In my opinion though, there is an exception when a story is involved. I had an incident happen with a heckler recently that I found interesting, but didn’t write about on Chortle, because I thought it was too self-aggrandising. Retrospectively, I was massively irritated with myself for having this attitude.

Celebrating failure is not uniquely British, but in my view it is definitively so. I’m not going to insult you as a reader by listing examples because we all know hundreds…it is the same hard-wired impulse that traditionally makes British people recoil in horror at the self-celebration culture that is more prevalent in the States.

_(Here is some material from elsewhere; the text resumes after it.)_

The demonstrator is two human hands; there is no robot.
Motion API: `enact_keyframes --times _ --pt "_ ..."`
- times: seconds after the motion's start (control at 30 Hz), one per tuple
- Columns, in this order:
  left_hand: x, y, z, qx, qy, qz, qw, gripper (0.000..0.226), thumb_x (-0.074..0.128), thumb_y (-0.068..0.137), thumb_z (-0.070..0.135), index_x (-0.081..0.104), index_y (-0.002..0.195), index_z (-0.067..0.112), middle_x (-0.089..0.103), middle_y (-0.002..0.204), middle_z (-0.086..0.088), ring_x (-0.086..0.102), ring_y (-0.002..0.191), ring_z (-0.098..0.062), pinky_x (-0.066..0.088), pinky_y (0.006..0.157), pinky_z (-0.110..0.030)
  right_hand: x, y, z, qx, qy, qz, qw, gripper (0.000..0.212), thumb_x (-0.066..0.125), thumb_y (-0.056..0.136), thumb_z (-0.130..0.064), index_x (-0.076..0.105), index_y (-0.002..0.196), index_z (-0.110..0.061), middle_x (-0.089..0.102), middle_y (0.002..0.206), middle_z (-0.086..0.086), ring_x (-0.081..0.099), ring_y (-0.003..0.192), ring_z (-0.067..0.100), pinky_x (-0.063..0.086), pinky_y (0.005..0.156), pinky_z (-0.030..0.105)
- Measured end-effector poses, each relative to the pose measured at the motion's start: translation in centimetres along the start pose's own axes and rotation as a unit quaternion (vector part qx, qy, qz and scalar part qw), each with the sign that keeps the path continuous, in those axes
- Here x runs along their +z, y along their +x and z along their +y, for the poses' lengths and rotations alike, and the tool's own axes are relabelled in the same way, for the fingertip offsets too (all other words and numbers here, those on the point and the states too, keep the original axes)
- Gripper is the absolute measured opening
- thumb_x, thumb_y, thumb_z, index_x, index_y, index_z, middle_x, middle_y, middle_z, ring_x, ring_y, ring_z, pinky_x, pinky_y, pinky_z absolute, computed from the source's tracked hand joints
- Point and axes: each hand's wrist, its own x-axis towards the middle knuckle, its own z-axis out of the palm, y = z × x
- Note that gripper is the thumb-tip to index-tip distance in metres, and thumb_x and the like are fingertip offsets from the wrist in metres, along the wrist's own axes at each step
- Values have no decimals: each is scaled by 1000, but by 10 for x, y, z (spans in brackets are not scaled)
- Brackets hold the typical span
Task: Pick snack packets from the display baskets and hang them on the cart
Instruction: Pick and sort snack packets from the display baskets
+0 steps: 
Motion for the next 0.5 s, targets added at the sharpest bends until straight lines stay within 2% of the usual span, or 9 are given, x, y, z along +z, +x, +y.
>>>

At every level of the circuit there is a comic who brags about ‘storming every gig’, and who loves to list their successes at every available opportunity. Somehow they seem blind to the reaction this elicits from their peers. They are talked about endlessly, impersonated and often caught out, by being unaware that someone they are telling about a gig was actually there.

So what? These people are fucking hilarious. And if we don’t self-promote, who will? And who will be offended if we do?

So what impulses prompted the backlash against Kai’s story? What is it about a comic relating a triumph that stung another stand-up in another country to the point he needed to reply? I would understand if there were no point to the original piece other than self congratulation, but you have a story arc there and everything…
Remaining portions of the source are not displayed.